Using the CLI, create a LaminDB instance with a directory `./mydata` for storing data and a SQLite database for managing it:


In [None]:
!lamin init --storage ./mydata  # or "s3://my-bucket" or "gs://my-bucket"

:::{dropdown} What else can I configure during setup?

1. Instead of SQLite, use PostgreSQL: `--db postgresql://<user>:<pwd>@<hostname>:<port>/<dbname>`
2. Beyond the core schema, use bionty and other schemas: `--schema bionty,custom1,template1`
3. Instead of an instance name that's derived from default storage, provide a custom name: `--name myinstance`

For more, see {doc}`./guide/setup`.

:::

## Track a data source

In [None]:
import lamindb as ln

Knowing where a batch of data comes from helps finding & understanding it.

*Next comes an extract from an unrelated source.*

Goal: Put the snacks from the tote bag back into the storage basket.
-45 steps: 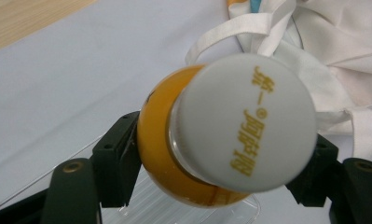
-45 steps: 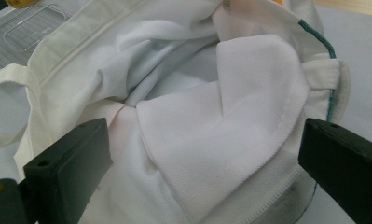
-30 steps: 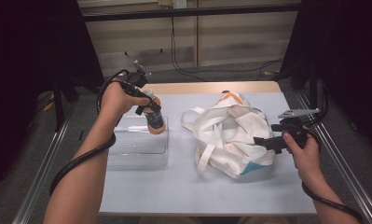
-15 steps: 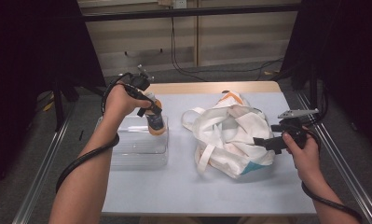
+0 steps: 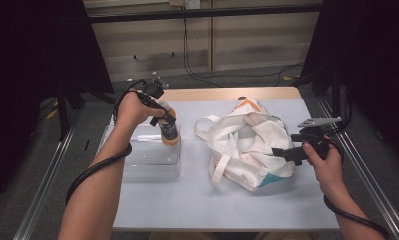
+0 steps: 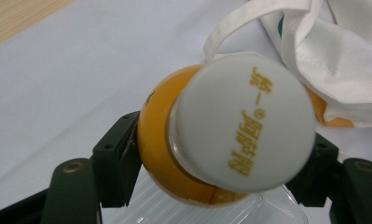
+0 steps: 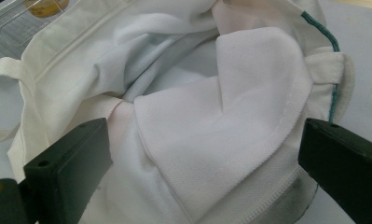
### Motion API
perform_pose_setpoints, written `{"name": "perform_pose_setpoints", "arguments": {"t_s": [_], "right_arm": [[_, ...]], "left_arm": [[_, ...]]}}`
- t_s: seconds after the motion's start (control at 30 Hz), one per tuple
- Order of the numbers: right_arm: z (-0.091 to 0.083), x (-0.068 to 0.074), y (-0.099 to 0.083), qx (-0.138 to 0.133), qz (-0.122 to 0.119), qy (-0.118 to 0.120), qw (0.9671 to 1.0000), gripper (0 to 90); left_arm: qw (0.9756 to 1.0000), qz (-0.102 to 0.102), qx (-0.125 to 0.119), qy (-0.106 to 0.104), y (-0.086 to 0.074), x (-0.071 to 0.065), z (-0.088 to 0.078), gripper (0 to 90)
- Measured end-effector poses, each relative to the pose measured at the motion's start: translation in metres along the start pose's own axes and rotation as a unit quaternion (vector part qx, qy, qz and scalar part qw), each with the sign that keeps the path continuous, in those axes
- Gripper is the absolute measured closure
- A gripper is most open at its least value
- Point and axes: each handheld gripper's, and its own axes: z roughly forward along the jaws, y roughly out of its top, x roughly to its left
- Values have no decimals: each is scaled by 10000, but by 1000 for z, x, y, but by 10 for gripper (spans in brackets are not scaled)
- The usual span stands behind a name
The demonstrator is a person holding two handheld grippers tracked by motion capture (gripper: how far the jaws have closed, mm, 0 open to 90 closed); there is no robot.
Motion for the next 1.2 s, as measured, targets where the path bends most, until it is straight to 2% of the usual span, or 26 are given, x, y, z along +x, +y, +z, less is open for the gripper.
{"name": "perform_pose_setpoints", "arguments": {"t_s": [0.1,0.17,0.27,0.3,0.37,0.4,0.43,0.8,0.97,1.0,1.2], "right_arm": [[0,0,0,5,2,3,10000,21],[0,0,-1,12,9,3,10000,21],[0,-1,-1,20,6,1,10000,21],[0,-1,-1,10,7,-2,10000,21],[0,-1,-1,8,8,1,10000,21],[0,-1,-1,6,7,-6,10000,21],[0,-1,-1,9,9,0,10000,21],[0,-1,-1,16,-4,-5,10000,21],[0,-1,-2,15,-8,1,10000,21],[0,-1,-2,35,18,-11,10000,21],[1,-1,-2,39,23,-18,10000,21]], "left_arm": [[10000,51,38,4,0,0,3,301],[10000,-14,-25,-1,0,-1,6,301],[10000,67,29,-2,0,-1,7,301],[10000,-19,-19,16,0,-2,9,301],[9999,101,47,30,1,-1,9,301],[10000,22,-4,23,1,-2,10,301],[9999,119,59,24,1,0,10,301],[9998,207,46,26,0,0,15,301],[9998,174,1,19,0,0,18,301],[9999,73,-82,4,0,-1,20,301],[9999,142,-51,10,0,-1,22,301]]}}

Let's call the code that generated it a transform. This code can be a data pipeline, a notebook or an app upload.

With {class}`~lamindb.Transform`, LaminDB maintains a registry of transforms and makes it easy to link data against them.

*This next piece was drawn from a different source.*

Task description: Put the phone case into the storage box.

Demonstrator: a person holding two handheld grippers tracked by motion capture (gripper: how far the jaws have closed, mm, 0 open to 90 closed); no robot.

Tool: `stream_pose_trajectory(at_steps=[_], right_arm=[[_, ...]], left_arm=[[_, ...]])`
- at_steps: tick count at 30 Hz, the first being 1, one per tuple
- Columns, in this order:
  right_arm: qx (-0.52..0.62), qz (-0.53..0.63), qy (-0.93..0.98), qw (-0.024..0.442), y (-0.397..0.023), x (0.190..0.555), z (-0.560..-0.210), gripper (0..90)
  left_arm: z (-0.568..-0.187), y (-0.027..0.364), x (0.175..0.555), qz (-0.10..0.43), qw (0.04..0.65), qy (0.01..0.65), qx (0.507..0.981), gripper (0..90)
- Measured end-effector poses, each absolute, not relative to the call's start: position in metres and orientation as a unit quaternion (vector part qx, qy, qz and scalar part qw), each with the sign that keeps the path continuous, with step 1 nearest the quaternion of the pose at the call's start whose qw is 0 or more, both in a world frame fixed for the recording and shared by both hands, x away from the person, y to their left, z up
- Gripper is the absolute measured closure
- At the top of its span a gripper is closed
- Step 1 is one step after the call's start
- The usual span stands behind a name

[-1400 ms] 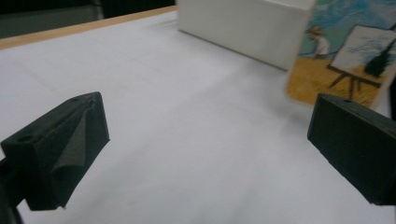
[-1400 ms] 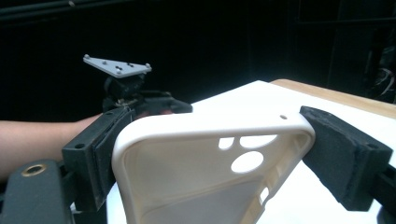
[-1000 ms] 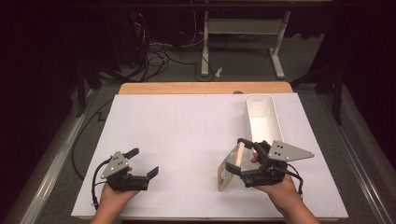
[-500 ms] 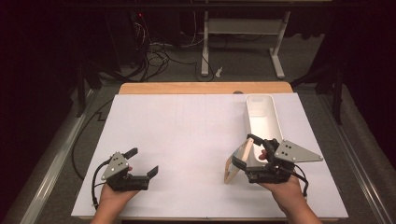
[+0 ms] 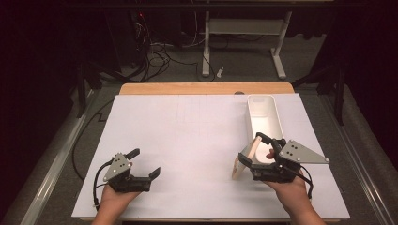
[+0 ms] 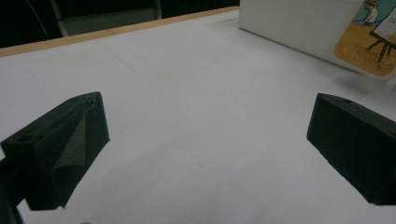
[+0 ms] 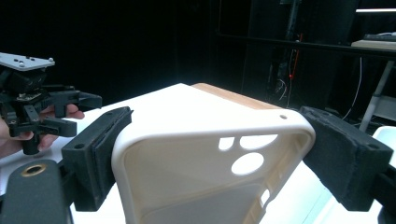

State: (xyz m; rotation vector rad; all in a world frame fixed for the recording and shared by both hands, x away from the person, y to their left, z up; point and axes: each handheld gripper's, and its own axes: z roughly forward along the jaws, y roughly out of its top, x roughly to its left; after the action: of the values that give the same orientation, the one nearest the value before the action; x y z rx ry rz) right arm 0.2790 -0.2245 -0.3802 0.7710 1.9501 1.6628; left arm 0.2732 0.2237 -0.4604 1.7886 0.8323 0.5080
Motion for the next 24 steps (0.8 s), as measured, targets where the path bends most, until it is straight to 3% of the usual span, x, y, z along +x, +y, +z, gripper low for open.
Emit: stream_pose_trajectory(at_steps=[24], right_arm=[[0.266, 0.646, 0.669, 0.254, -0.228, 0.263, -0.342, 13.5]], left_arm=[[-0.458, 0.225, 0.271, 0.223, 0.521, 0.349, 0.746, 0.7]])
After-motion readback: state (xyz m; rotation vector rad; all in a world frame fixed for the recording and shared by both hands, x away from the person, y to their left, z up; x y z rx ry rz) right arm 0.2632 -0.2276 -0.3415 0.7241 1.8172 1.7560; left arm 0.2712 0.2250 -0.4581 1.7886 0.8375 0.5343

Here, we're running a Jupyter notebook. Let's track it:

In [None]:
ln.track()

By calling {func}`~lamindb.track`, the notebook is automatically linked as the source of all data that's about to be saved.

:::{dropdown} What happened under the hood?

1. Imported package versions were detected
2. Notebook metadata was detected and stored in a {class}`~lamindb.Transform` record (title, filename, version, timestamp, creator)
3. A run {class}`~lamindb.Run` record was created (timestamp, transform, creator)

:::

:::{dropdown} How do I track a pipeline instead of a notebook?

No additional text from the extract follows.